**THE TASK**
All that is wanted is the exact text of each line from the one with "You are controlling" to the close of the listing, ends included.

**DATA EXCERPT**
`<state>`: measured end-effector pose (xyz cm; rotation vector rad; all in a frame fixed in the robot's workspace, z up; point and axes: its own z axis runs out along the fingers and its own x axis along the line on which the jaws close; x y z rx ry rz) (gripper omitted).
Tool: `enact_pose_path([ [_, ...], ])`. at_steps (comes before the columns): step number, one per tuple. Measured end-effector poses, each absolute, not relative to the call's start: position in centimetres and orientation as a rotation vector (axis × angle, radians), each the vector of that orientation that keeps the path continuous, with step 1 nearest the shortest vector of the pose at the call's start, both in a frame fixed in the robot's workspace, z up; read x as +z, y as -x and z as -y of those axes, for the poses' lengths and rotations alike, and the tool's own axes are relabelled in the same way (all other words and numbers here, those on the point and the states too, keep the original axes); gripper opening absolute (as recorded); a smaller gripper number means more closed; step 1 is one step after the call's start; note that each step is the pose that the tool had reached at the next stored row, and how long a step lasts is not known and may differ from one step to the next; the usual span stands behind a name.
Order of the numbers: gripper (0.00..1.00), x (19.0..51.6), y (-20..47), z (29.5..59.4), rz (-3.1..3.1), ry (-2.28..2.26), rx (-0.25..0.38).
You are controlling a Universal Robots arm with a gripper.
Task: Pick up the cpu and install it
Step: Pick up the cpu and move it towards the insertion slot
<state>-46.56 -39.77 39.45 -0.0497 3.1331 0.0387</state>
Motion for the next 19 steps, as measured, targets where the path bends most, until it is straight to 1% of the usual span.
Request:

**PROBLEM SOLUTION**
You are controlling a Universal Robots arm with a gripper.
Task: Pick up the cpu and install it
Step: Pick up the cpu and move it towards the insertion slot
<state>-46.56 -39.77 39.45 -0.0497 3.1331 0.0387</state>
Motion for the next 19 steps, as measured, targets where the path bends most, until it is straight to 1% of the usual span.
Request:

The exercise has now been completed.